Ospedale di Canicattì, Campanella: “Assistenza sanitaria vittima dei tagli continui al bilancio”

Non si arrestano le polemiche sulla chiusura del reparto di Chirurgia dell’ospedale di Canicattì. Sulla vicenda è intervenuto il senatore Francesco Campanella di Mdp-Leu: “Situazioni come quella dell’ospedale di Canicattì chiamano in causa immediatamente la responsabilità della Regione, che ha il dovere di gestire il Servizio Sanitario Regionale senza interrompere un servizio importante per il territorio – ha detto il senatore di Liberi e uguali-Mdp – La Regione va chiamata in causa anche per la difesa dei cittadini siciliani da una politica nazionale di bilancio che continua a tagliare sulla sanità pubblica e quindi sul diritto alla salute”.
In questi giorni è stata disposta dall’Asp di Agrigento la chiusura del reparto di chirurgia dell’ospedale ‘Barone Lombardo’ di Canicattì: “Il tema dell’assistenza sanitaria è centrale per il welfare e nella Costituzione si legge – dice ancora il senatore – che La Repubblica tutela la salute come fondamentale diritto dell’individuo e interesse della collettività, e garantisce cure gratuite agli indigenti.

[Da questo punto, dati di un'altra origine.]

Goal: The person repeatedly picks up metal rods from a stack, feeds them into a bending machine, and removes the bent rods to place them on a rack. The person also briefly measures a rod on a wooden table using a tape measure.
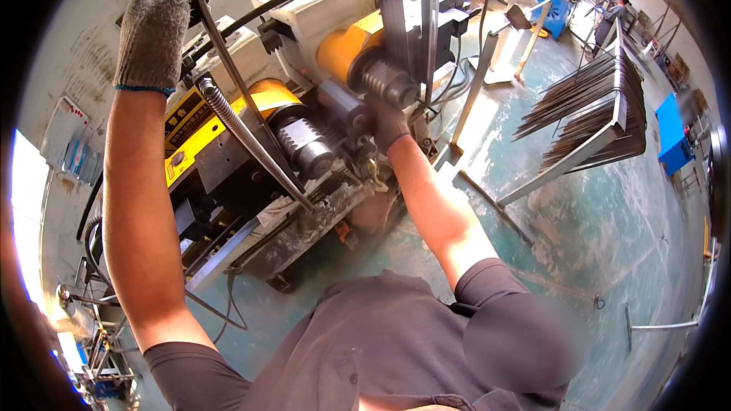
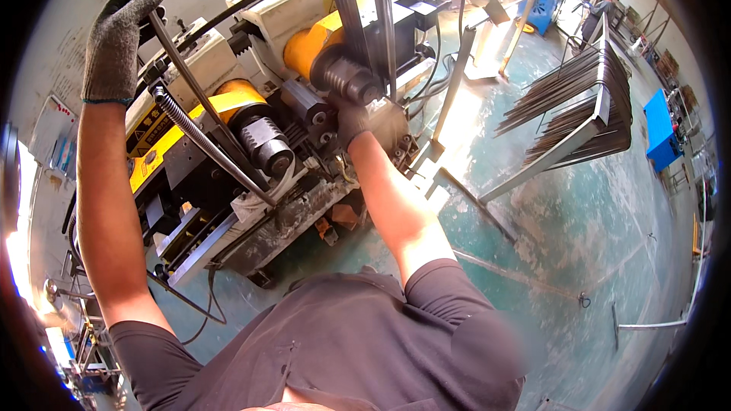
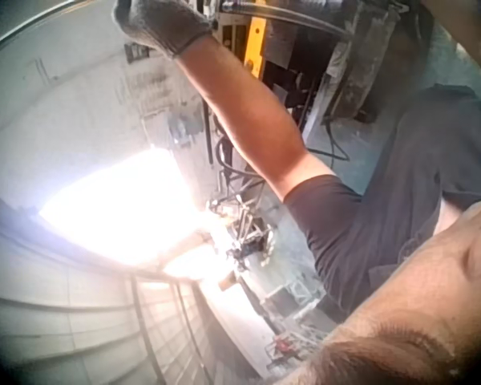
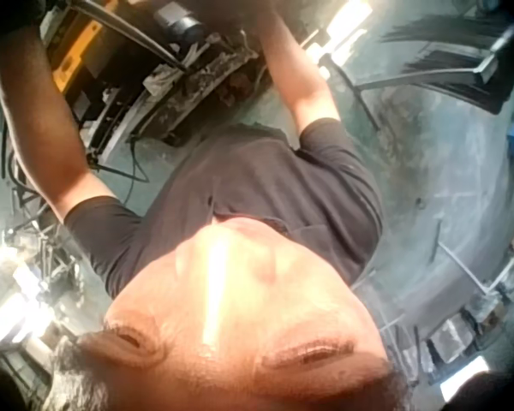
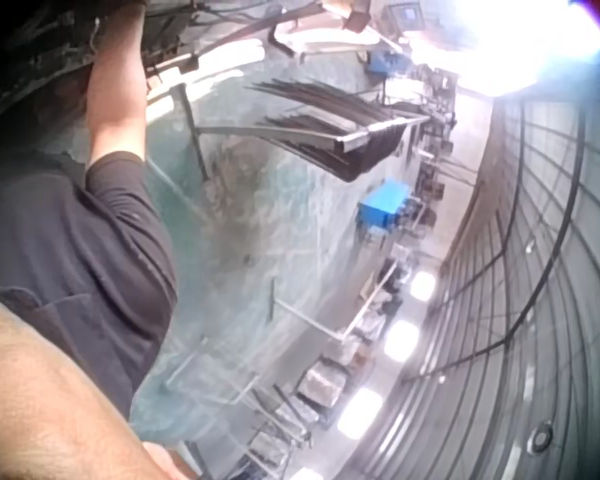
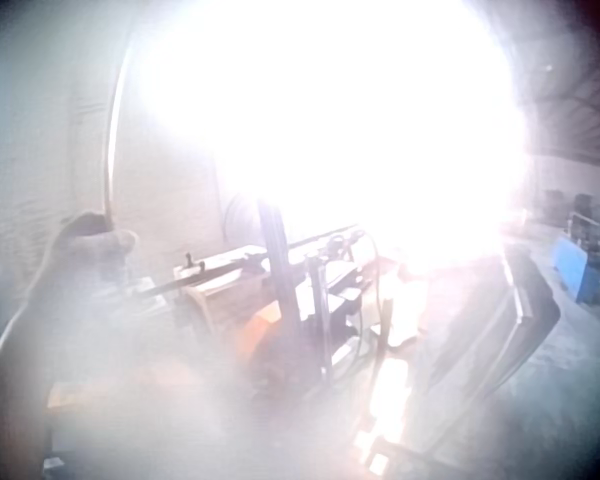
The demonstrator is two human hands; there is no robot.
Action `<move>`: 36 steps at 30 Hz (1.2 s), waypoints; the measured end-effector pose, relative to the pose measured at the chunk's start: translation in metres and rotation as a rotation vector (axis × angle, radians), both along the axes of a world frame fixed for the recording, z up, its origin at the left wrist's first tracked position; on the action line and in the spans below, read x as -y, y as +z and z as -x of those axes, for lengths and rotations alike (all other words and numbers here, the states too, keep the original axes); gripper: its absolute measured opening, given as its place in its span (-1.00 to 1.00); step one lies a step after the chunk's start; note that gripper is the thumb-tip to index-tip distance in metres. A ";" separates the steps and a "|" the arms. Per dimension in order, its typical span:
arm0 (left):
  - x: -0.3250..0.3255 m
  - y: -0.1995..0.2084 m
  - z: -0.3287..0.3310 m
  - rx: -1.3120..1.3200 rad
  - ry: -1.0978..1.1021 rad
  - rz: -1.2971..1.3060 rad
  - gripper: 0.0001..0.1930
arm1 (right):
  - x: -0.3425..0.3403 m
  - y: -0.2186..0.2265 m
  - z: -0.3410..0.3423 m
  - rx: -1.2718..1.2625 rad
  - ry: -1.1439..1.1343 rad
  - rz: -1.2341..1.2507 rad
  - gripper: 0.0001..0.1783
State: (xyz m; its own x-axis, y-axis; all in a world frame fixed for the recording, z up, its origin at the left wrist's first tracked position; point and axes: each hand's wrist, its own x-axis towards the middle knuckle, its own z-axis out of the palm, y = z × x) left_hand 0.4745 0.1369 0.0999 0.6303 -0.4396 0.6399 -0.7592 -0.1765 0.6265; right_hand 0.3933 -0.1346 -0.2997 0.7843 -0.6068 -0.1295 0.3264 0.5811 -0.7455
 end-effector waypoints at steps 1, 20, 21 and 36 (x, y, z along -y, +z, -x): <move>0.001 0.002 0.001 -0.024 0.024 -0.009 -0.65 | 0.000 0.003 0.001 0.014 0.013 -0.008 -0.75; -0.010 -0.012 0.005 -0.252 0.113 0.270 -0.71 | 0.009 -0.116 -0.046 -0.216 0.125 0.623 -0.56; -0.012 -0.011 0.010 -0.275 0.115 0.279 -0.71 | -0.002 -0.102 -0.039 -0.185 0.182 0.490 -0.57; 0.002 -0.013 0.000 -0.248 0.103 0.270 -0.76 | 0.013 -0.061 -0.020 -0.157 0.086 -0.015 -0.62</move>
State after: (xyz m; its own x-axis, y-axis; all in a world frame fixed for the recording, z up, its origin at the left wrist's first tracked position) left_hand 0.4740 0.1345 0.0866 0.8126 -0.2022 0.5466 -0.5655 -0.0469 0.8234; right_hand 0.4131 -0.1479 -0.3609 0.8029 -0.5351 -0.2627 0.1552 0.6131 -0.7746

Negli ultimi anni la fruizione dell’assistenza sanitaria è sempre più compressa dai tagli di bilancio. Ad oggi, l’assenza di nuove assunzioni a integrazione dello scarso organico operante all’interno delle strutture ospedaliere, e a quella di Canicattì in particolare – conclude il senatore Campanella -, arrivano a creare uno stato di emergenza insostenibile”.